On classicalization in nonlinear sigma models

TL;DR

This paper investigates classicalization in nonlinear sigma models, revealing weak and strong forms depending on derivatives and curvature, and discusses their relation to asymptotic safety and the classical limit.

Contribution

It demonstrates that nonlinear sigma models exhibit both weak and strong classicalization phenomena, with the latter being independent of curvature sign and potentially linked to asymptotic safety.

Findings

Weak classicalization occurs in two-derivative models, influenced by curvature sign.

Strong classicalization appears in models with higher derivatives, regardless of curvature.

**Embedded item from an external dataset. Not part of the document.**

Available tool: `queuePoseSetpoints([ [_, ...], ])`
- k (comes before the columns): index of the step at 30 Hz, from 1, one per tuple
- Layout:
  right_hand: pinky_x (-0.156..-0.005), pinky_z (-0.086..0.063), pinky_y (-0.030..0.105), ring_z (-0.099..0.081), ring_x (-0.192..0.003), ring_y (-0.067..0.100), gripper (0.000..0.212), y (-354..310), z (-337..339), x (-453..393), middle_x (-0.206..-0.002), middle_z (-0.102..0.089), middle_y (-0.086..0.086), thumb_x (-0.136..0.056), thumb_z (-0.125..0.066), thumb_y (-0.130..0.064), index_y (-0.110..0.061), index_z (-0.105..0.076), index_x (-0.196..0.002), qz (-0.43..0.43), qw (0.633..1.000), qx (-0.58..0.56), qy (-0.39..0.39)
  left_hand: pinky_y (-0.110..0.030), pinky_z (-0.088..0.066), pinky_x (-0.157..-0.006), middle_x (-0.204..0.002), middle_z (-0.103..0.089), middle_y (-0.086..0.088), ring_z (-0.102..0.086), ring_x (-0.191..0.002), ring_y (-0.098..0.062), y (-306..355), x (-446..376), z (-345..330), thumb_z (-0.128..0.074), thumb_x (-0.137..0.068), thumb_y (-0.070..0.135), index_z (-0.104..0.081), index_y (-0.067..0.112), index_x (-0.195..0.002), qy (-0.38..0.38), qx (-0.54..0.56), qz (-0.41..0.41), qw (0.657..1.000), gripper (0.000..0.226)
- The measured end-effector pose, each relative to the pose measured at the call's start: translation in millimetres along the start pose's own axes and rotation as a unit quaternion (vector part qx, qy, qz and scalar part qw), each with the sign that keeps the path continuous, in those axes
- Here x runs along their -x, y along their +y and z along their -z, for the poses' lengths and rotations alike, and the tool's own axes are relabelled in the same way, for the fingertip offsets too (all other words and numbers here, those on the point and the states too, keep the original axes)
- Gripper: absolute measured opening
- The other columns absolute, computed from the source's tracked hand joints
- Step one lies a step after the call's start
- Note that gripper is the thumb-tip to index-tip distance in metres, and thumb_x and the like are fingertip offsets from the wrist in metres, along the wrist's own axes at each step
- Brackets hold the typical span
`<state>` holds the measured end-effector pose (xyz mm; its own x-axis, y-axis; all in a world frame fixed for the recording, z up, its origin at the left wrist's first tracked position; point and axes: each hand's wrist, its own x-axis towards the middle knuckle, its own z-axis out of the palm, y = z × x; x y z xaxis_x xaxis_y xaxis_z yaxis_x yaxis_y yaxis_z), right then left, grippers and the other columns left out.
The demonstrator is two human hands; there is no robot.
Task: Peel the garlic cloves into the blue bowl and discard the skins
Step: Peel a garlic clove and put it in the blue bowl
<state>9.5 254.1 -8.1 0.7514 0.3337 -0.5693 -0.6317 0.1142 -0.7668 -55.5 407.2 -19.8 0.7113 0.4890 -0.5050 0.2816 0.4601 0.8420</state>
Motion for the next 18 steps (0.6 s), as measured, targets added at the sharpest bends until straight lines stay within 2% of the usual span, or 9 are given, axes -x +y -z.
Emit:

Discussion of ambiguities in defining the classical limit.

Abstract

We consider the phenomenon of classicalization in nonlinear sigma models with both positive and negative target space curvature and with any number of derivatives. We find that the theories with only two derivatives exhibit a weak form of classicalization, and that the quantitative results depend on the sign of the curvature. Nonlinear sigma models with higher derivatives show a strong form of the phenomenon which is independent of the sign of curvature. We argue that weak classicalization may actually be equivalent to asymptotic safety, whereas strong classicalization seems to be a genuinely different phenomenon. We also discuss possible ambiguities in the definition of the classical limit.